11 February 2008

Why Deb is wrong

Last September I met Dr. Debapriya Bhattarcharya in Paris. For those of you who don’t know, he is Bangladesh’s new ambassador to the World Trade Organization in Geneva and formerly executive director of the respected Dhaka-based think tank, the Centre for Policy Dialogue.

We were both attending an informal experts’ meeting on aid effectiveness and I was pleased to see Bangladesh represented by two of its best: Deb himself and Mahfuz Anam, editor of The Daily Star newspaper.

During downtime cruising on the Seine, I picked Deb’s brain on a variety of topics until our conversation turned to food security. For my part, I was worried that the progress Bangladesh had made to emerge from the shadow of famine in the 1970s was at risk of being lost. My reasons? There are several that I have become aware of since the early 1990s, when I used to work in Bangladesh on forestry and ecological agriculture issues. They include, for instance, relentless urban expansion, land fragmentation, topsoil erosion, soil nutrient depletion, saline penetration in the south, growing aridity in the north, and so on. While Bangladesh might produce about 29 million tons of food grain a year now, the factors I’ve just mentioned might actually see a reverse of this growth in the future. I wondered what our new ambassador had to say about this.

Perhaps I caught him off guard because his answer sounded a little too off-the-cuff. “We’ll import,” he replied. His reasons? Bangladesh’s economy has been growing at a healthy rate of over five per cent a year for several years. He’s right. Goldman Sachs counts the country as among its ‘Next Eleven’ list, the group of countries that show signs of becoming new centres of economic growth over the next several years. Deb went on to argue that, as the economy grew, more people would turn away from agriculture into urban industrial and service sectors. Bangladesh would be able to afford to import more of the food necessary to sustain its population.

With all due respect to the Ambassador, I couldn’t believe what I was hearing. Here are several reasons why his reasoning is wrong:

1. The increase in food prices is not a phenomenon limited to Bangladesh. The sort of growth celebrated by economists is increasing demand and changing consumption patterns. More people now want to eat meat, which requires more grain to produce, thus displacing production of grain as a staple for both domestic consumption and export.

2. Patterns of development that emphasize urban industrial interests have seen a disinvestment, or at least de-emphasis, in agricultural research and development.

3. The price of fuel has increased for a variety of reasons and this has been transferred onto both producers and consumers of agricultural products.

4. The charge towards biofuels is proving to be unsustainable at various levels. Biofuels are thirsty crops and displace food crops, thus creating a double whammy of environmental and economic costs.

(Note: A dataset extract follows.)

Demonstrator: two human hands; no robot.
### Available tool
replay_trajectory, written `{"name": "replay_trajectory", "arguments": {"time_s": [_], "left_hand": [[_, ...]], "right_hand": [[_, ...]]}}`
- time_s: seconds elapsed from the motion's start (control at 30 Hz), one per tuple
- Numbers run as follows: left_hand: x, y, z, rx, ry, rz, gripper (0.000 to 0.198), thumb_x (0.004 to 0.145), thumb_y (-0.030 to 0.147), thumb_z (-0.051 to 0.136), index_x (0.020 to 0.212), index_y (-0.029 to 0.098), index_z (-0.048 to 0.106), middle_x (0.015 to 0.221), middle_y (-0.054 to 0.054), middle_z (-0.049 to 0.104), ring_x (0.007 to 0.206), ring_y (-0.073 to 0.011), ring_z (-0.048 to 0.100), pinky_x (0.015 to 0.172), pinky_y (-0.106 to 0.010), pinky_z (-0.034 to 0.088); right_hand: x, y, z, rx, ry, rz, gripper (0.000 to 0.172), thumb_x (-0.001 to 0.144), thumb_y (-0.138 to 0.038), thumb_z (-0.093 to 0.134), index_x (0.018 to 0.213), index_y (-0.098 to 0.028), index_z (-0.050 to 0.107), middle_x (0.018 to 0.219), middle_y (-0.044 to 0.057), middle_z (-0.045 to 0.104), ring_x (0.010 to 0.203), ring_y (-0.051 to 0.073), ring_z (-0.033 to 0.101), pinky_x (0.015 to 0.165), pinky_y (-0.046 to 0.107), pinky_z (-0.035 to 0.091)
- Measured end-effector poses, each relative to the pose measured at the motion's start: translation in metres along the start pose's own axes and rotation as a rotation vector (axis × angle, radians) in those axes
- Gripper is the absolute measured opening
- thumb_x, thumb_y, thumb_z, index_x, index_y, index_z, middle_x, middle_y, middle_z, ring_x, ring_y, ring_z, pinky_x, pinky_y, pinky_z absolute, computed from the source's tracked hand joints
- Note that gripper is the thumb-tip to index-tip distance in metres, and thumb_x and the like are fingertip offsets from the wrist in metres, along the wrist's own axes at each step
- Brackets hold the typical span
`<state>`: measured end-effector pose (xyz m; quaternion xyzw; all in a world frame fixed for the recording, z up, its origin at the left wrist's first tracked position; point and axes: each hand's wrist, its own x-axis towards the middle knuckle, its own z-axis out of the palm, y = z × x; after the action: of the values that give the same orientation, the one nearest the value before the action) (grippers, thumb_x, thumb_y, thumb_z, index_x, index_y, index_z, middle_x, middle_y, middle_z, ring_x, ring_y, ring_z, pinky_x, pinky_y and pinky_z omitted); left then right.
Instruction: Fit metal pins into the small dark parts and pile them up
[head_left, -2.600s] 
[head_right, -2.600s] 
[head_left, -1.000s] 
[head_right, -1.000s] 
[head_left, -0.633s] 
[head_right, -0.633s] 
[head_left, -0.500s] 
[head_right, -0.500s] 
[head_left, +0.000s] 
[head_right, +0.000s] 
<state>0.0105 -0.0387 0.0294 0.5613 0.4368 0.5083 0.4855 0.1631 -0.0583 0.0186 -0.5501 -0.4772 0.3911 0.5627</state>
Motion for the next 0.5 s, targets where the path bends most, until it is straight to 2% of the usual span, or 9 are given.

5. The effects of climate change will affect food exporting zones drastically within our lifetimes. We will see the effects of this first in terms of the rising price of grain exports and then a secular decline in the level of production as rainfall patterns and seasonal variations in temperature change. To illustrate the point, Australia lost almost a year of wheat due to drought, according to Katie Dean, an economist at ANZ Bank in Sydney.

I could go on. Unfortunately, none of these real world factors seemed to enter into Deb’s calculations. What struck me is how his position reflected an old world order, where the championing of the economic would enhance the public good. We know this is not the case. As I have argued elsewhere on East of the Equator, there is a real danger in the way economists seek to order human and natural phenomena through the narrow optic of economics. It presents a cock-eyed perspective full of blind spots.

One such blind spot is history. Deb’s brave new world of a growing, industrialized Bangladesh might be closer to the Goldman Sachs thesis but it ignores what happens to societies that industrialize. Consider this: there has been not one instance of a society going through an industrial revolution while being a democracy. Britain in the 1840s was not a democracy. The Soviet Union in the 1930s was not a democracy. South Korea in the 1960s and 1970s was not a democracy. Then there is the human cost: agrarian society demolished; disease and dislocation caused by internal displacement; external migration (about one third of Sweden’s population emigrated in the 19th century owing to a combination of industrialization and famine). No wonder in India, which is a democracy, industrial giants Tata are having such a tough time displacing local people in the district of Singur for their new industrial plant.

I am impressed that Bangladesh has been able to appoint an economist of Deb’s stature as chief of mission in Geneva. I admire the positions he has taken against the IMF and the World Bank. Bangladesh could do with more people who speak from well-founded substantive positions to protect and promote the national interest. But on the questions of long-term food security and the place of agrarian society within a ‘modern’ Bangladesh, I am afraid that Deb is wrong.